**** Extracted data

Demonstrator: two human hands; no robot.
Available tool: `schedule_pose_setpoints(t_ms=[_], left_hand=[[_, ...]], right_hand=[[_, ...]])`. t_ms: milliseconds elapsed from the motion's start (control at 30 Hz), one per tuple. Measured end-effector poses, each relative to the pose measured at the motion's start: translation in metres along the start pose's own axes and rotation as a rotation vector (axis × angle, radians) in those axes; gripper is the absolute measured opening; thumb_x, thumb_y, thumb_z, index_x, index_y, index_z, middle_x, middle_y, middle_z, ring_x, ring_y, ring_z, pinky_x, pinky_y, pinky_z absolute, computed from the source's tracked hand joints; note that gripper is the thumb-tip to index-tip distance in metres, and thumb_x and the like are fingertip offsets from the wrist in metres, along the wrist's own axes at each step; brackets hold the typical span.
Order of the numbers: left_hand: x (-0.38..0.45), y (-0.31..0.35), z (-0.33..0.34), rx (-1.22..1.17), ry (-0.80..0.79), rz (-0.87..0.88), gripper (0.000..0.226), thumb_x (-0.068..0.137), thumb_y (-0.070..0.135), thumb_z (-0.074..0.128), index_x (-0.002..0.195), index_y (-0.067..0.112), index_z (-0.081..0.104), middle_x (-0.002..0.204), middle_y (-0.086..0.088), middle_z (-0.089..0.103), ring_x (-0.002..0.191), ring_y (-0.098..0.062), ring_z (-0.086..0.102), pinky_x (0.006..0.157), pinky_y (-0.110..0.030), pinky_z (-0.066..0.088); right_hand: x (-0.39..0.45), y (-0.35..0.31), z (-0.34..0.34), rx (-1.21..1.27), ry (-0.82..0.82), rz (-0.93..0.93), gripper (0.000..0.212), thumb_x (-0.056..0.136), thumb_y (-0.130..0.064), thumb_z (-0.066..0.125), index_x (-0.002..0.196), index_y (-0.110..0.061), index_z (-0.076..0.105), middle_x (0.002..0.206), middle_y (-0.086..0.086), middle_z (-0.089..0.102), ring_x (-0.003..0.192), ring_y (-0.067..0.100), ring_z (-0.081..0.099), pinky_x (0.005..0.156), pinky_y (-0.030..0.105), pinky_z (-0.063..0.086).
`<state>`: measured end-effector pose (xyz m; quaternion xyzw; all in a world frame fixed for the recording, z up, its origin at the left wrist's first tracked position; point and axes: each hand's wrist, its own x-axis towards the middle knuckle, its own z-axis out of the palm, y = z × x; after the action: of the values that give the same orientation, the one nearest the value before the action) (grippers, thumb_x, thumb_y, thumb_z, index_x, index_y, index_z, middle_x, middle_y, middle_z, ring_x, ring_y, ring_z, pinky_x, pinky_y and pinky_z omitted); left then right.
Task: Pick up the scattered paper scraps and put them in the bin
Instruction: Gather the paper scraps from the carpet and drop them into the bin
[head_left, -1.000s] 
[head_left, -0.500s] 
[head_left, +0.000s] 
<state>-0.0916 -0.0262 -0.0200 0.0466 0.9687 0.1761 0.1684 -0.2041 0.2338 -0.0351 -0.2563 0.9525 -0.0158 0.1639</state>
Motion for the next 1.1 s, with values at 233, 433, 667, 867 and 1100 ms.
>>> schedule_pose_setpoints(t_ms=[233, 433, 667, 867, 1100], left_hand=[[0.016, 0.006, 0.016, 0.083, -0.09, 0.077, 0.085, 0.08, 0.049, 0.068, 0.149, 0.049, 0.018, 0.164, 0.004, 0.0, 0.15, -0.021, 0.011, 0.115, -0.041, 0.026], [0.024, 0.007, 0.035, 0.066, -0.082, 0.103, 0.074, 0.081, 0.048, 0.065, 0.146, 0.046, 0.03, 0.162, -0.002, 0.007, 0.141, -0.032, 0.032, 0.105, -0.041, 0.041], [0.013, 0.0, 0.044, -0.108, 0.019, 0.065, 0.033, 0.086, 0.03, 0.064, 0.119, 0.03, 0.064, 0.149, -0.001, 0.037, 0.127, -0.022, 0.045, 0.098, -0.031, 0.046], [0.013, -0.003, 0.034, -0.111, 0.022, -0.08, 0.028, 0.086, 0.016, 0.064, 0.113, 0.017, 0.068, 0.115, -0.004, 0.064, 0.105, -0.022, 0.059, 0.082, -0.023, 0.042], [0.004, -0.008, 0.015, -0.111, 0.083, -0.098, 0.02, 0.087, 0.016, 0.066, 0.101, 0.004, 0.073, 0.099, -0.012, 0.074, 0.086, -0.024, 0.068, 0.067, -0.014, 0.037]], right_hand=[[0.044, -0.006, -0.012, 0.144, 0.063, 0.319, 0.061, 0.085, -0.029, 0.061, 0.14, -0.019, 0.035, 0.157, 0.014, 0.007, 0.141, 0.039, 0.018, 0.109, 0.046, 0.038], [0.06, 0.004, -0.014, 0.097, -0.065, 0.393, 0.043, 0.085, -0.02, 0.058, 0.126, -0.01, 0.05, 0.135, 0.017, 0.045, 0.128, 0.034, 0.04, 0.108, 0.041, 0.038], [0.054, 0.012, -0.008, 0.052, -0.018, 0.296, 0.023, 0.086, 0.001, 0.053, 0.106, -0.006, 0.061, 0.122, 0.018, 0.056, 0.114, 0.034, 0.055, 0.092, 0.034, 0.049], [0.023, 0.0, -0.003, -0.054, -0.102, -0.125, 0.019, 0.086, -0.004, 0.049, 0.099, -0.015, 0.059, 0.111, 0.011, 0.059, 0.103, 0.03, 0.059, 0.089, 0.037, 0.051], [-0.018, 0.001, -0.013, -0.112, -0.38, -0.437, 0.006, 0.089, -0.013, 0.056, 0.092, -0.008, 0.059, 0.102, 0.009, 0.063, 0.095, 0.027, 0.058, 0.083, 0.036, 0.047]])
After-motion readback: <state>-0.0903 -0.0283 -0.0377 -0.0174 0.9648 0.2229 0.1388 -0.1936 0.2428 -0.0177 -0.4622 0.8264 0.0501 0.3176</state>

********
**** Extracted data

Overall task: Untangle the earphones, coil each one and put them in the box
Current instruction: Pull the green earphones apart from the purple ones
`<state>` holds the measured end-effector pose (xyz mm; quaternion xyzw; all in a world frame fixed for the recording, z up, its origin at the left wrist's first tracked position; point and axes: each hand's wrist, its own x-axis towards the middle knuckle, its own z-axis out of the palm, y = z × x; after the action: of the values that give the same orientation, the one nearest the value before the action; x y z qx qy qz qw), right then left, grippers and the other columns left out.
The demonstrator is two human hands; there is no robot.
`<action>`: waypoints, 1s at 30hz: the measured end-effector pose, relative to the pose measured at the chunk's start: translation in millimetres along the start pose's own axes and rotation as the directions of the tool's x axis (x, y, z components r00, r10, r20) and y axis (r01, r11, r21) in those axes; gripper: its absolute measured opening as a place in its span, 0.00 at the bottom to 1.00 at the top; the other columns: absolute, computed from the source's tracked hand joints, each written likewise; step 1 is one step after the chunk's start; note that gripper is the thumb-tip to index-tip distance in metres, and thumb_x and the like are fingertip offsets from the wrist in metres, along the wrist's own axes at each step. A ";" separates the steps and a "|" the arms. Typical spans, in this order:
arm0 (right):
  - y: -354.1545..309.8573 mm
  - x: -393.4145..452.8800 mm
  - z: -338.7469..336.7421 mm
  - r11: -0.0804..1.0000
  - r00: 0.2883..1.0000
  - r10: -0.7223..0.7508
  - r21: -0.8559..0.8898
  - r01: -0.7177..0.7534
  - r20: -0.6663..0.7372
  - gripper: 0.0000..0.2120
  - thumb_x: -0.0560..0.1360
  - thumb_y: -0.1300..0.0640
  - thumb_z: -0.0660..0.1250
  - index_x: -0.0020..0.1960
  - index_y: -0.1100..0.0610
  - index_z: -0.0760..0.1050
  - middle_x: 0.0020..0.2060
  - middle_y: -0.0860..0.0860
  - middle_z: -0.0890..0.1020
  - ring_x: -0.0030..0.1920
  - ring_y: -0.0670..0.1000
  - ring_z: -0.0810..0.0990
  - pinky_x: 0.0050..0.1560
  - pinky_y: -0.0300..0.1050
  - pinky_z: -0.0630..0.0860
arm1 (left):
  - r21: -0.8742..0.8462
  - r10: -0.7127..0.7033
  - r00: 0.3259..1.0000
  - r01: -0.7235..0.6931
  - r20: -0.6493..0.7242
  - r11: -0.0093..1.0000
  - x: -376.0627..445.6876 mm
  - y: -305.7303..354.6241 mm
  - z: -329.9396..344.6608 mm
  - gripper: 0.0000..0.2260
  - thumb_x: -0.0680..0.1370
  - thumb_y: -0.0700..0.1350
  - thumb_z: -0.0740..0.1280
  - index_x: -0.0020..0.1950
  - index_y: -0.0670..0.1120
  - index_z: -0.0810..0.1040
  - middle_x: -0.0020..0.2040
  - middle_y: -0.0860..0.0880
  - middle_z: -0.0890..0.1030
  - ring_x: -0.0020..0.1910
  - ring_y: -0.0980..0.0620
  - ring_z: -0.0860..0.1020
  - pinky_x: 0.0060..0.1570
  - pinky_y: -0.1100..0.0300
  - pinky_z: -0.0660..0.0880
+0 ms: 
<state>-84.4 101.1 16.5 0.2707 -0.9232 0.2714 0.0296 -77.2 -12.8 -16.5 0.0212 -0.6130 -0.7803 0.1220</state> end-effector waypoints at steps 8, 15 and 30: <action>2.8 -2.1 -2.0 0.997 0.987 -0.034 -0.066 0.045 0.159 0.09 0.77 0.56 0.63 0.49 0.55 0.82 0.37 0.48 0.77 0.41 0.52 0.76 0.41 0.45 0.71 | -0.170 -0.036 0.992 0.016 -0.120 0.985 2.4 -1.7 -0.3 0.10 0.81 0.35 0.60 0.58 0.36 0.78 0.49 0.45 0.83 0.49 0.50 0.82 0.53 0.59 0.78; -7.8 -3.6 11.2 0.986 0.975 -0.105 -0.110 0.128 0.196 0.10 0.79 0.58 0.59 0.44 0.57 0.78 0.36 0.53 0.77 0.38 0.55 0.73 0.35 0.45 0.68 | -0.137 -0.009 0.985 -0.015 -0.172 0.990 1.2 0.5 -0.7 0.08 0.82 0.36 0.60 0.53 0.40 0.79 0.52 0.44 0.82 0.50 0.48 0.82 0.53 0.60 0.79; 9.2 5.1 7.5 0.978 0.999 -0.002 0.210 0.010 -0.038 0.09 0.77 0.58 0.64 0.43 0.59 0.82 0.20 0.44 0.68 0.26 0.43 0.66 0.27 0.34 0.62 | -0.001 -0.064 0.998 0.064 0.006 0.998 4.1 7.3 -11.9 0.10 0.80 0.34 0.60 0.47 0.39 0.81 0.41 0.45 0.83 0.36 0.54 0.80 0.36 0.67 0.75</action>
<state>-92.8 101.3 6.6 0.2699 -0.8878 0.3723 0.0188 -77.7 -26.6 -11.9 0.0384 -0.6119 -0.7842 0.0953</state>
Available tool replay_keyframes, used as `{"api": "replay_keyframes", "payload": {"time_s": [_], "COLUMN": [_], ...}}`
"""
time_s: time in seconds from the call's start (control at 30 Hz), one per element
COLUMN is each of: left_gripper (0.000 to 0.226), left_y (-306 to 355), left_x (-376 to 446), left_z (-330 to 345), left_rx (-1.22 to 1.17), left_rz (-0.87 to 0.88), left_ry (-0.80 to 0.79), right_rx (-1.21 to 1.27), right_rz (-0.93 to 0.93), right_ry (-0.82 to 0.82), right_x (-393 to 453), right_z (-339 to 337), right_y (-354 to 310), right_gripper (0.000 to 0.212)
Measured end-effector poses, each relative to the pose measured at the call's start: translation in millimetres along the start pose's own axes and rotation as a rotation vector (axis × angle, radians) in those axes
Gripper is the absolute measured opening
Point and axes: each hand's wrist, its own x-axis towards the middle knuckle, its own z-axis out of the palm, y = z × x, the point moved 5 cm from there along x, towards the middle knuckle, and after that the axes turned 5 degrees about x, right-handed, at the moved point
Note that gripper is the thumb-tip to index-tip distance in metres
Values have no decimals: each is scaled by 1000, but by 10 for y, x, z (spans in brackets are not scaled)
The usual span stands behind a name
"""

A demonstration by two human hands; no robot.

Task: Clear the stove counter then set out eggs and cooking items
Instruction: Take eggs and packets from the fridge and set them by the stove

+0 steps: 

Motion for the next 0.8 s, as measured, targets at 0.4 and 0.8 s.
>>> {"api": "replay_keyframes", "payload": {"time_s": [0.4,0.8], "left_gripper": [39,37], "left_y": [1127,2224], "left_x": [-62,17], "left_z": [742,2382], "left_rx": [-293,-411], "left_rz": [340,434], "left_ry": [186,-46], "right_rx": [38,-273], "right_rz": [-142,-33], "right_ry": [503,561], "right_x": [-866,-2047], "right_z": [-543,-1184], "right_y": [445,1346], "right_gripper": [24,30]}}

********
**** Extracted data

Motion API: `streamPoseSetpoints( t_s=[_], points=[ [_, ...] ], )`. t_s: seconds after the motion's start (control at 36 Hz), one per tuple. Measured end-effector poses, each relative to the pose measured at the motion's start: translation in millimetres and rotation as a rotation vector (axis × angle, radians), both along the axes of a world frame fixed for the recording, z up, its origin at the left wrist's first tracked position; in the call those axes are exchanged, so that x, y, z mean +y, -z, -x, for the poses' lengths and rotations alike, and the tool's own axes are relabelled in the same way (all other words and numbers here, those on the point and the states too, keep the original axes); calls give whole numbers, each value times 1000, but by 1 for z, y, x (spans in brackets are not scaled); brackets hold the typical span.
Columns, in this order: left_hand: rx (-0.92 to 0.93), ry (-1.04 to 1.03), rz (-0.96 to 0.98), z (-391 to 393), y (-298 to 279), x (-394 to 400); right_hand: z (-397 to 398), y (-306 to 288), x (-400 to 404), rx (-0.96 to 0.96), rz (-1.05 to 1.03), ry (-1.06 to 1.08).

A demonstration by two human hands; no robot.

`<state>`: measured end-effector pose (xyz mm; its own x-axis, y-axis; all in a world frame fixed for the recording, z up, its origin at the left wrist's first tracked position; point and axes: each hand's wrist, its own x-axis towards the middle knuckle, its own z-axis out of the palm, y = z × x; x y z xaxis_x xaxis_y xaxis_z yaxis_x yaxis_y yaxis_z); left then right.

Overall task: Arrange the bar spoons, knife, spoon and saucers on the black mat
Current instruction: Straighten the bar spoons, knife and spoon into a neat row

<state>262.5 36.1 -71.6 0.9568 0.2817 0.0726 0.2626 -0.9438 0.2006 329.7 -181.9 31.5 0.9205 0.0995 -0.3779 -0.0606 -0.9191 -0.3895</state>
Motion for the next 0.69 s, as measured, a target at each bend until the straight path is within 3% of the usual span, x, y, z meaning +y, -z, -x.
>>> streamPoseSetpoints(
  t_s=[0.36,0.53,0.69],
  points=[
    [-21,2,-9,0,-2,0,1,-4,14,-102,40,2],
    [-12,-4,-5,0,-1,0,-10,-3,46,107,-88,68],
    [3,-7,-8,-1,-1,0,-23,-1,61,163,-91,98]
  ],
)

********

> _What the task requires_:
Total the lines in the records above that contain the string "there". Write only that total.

> _Written answer_:
2